● **Action item**
A complete answer retypes each of the records below precisely and includes none of the pictures.

═══ Material for this task

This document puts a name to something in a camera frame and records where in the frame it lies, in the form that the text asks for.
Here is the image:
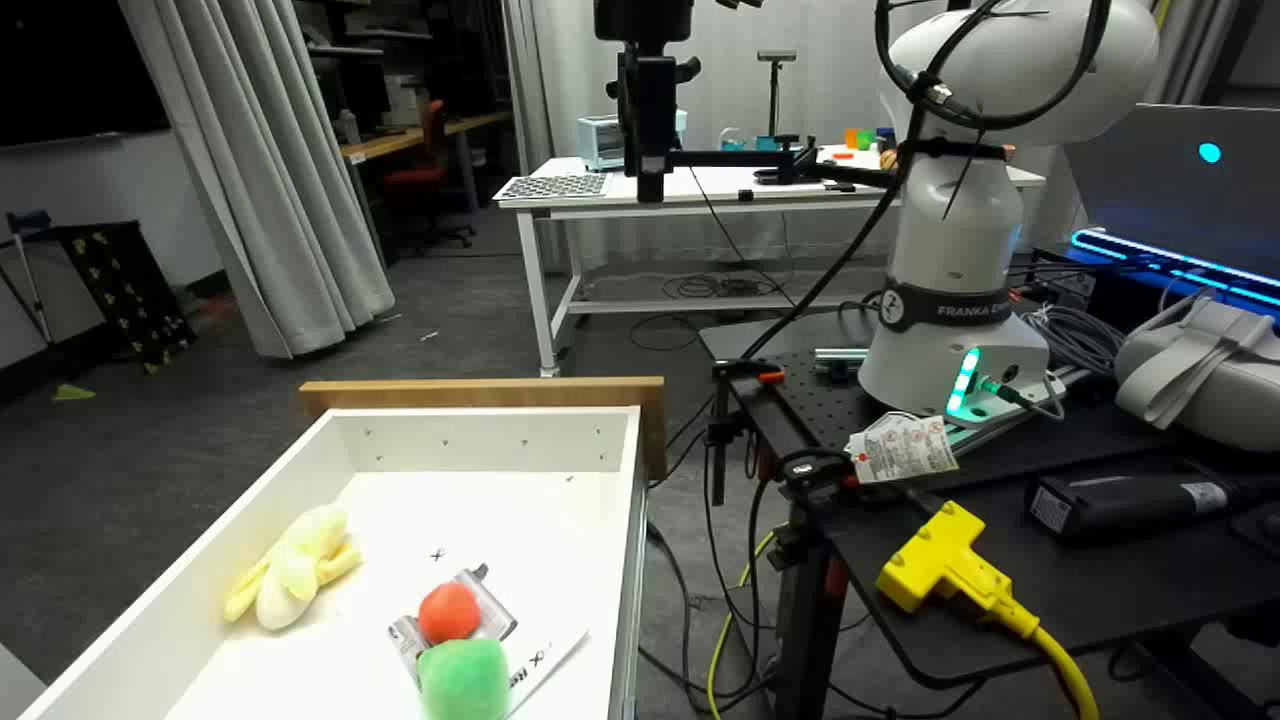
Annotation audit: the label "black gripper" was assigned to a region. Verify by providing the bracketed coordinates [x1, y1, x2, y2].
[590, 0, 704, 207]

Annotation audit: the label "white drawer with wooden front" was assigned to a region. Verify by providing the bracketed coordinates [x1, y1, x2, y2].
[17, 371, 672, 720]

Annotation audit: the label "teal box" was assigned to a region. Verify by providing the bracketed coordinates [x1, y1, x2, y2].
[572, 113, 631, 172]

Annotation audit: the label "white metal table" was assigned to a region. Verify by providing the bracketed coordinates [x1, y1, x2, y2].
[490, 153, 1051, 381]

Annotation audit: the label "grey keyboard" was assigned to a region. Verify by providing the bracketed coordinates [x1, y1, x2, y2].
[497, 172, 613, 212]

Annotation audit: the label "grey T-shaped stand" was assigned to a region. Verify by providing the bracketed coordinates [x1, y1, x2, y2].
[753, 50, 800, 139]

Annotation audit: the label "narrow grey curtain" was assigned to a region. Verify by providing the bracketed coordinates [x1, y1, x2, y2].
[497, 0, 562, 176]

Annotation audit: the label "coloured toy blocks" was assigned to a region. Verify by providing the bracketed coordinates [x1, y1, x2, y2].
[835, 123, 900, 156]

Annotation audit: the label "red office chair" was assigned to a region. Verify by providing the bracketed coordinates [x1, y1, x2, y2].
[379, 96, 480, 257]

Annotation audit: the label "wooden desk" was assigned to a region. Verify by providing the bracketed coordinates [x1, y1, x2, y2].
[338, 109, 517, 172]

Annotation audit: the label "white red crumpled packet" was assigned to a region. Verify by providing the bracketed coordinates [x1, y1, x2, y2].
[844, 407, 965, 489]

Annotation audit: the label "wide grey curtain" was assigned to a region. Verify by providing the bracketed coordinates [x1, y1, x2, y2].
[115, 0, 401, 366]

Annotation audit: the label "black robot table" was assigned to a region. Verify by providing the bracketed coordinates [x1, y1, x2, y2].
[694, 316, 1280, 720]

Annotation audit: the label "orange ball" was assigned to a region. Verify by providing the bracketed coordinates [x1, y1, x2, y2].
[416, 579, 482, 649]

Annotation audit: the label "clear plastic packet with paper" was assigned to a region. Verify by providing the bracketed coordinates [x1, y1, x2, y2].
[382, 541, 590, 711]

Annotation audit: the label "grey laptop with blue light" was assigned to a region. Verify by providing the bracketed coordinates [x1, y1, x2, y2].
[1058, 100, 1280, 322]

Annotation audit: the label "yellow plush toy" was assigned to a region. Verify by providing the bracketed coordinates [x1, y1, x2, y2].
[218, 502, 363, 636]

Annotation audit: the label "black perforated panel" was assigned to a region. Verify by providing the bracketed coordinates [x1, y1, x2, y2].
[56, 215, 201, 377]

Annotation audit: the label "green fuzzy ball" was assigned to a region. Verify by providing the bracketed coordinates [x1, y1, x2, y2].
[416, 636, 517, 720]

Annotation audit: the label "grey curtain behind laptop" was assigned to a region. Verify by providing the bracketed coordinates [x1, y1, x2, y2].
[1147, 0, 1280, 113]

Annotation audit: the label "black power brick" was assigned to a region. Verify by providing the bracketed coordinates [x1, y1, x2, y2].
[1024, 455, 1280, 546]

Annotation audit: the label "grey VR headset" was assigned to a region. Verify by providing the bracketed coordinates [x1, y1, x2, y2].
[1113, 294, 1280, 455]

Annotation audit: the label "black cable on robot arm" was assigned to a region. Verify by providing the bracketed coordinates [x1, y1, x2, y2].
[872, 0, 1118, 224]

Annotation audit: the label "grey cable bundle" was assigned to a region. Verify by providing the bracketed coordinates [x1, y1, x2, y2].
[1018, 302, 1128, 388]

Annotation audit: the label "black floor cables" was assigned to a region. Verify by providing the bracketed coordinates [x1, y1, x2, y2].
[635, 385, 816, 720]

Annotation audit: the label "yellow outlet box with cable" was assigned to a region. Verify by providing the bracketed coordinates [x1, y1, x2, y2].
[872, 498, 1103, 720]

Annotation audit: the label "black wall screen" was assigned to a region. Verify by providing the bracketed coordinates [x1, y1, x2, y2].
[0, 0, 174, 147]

══════

● **Response to the task**
This document puts a name to something in a camera frame and records where in the frame it lies, in the form that the text asks for.
Here is the image:
Annotation audit: the label "black gripper" was assigned to a region. Verify by providing the bracketed coordinates [x1, y1, x2, y2].
[590, 0, 704, 207]

Annotation audit: the label "white drawer with wooden front" was assigned to a region. Verify by providing the bracketed coordinates [x1, y1, x2, y2].
[17, 371, 672, 720]

Annotation audit: the label "teal box" was assigned to a region. Verify by providing the bracketed coordinates [x1, y1, x2, y2].
[572, 113, 631, 172]

Annotation audit: the label "white metal table" was assigned to a region. Verify by providing the bracketed coordinates [x1, y1, x2, y2].
[490, 153, 1051, 381]

Annotation audit: the label "grey keyboard" was assigned to a region. Verify by providing the bracketed coordinates [x1, y1, x2, y2].
[497, 172, 613, 212]

Annotation audit: the label "grey T-shaped stand" was assigned to a region. Verify by providing the bracketed coordinates [x1, y1, x2, y2].
[753, 50, 800, 139]

Annotation audit: the label "narrow grey curtain" was assigned to a region. Verify by providing the bracketed coordinates [x1, y1, x2, y2].
[497, 0, 562, 176]

Annotation audit: the label "coloured toy blocks" was assigned to a region. Verify by providing the bracketed coordinates [x1, y1, x2, y2].
[835, 123, 900, 156]

Annotation audit: the label "red office chair" was assigned to a region. Verify by providing the bracketed coordinates [x1, y1, x2, y2].
[379, 96, 480, 257]

Annotation audit: the label "wooden desk" was assigned to a region. Verify by providing the bracketed coordinates [x1, y1, x2, y2].
[338, 109, 517, 172]

Annotation audit: the label "white red crumpled packet" was assigned to a region. Verify by providing the bracketed coordinates [x1, y1, x2, y2].
[844, 407, 965, 489]

Annotation audit: the label "wide grey curtain" was assigned to a region. Verify by providing the bracketed coordinates [x1, y1, x2, y2].
[115, 0, 401, 366]

Annotation audit: the label "black robot table" was assigned to a region. Verify by providing the bracketed coordinates [x1, y1, x2, y2].
[694, 316, 1280, 720]

Annotation audit: the label "orange ball" was assigned to a region. Verify by providing the bracketed coordinates [x1, y1, x2, y2].
[416, 579, 482, 649]

Annotation audit: the label "clear plastic packet with paper" was assigned to a region. Verify by providing the bracketed coordinates [x1, y1, x2, y2].
[382, 541, 590, 711]

Annotation audit: the label "grey laptop with blue light" was assigned to a region. Verify by providing the bracketed coordinates [x1, y1, x2, y2].
[1058, 100, 1280, 322]

Annotation audit: the label "yellow plush toy" was assigned to a region. Verify by providing the bracketed coordinates [x1, y1, x2, y2].
[218, 502, 363, 636]

Annotation audit: the label "black perforated panel" was assigned to a region. Verify by providing the bracketed coordinates [x1, y1, x2, y2].
[56, 215, 201, 377]

Annotation audit: the label "green fuzzy ball" was assigned to a region. Verify by providing the bracketed coordinates [x1, y1, x2, y2].
[416, 636, 517, 720]

Annotation audit: the label "grey curtain behind laptop" was assigned to a region. Verify by providing the bracketed coordinates [x1, y1, x2, y2].
[1147, 0, 1280, 113]

Annotation audit: the label "black power brick" was assigned to a region. Verify by providing the bracketed coordinates [x1, y1, x2, y2].
[1024, 455, 1280, 546]

Annotation audit: the label "grey VR headset" was assigned to a region. Verify by providing the bracketed coordinates [x1, y1, x2, y2].
[1113, 294, 1280, 455]

Annotation audit: the label "black cable on robot arm" was assigned to a region. Verify by providing the bracketed coordinates [x1, y1, x2, y2].
[872, 0, 1118, 224]

Annotation audit: the label "grey cable bundle" was assigned to a region. Verify by providing the bracketed coordinates [x1, y1, x2, y2].
[1018, 302, 1128, 388]

Annotation audit: the label "black floor cables" was assigned to a region. Verify by providing the bracketed coordinates [x1, y1, x2, y2].
[635, 385, 816, 720]

Annotation audit: the label "yellow outlet box with cable" was assigned to a region. Verify by providing the bracketed coordinates [x1, y1, x2, y2].
[872, 498, 1103, 720]

Annotation audit: the label "black wall screen" was assigned to a region. Verify by providing the bracketed coordinates [x1, y1, x2, y2].
[0, 0, 174, 147]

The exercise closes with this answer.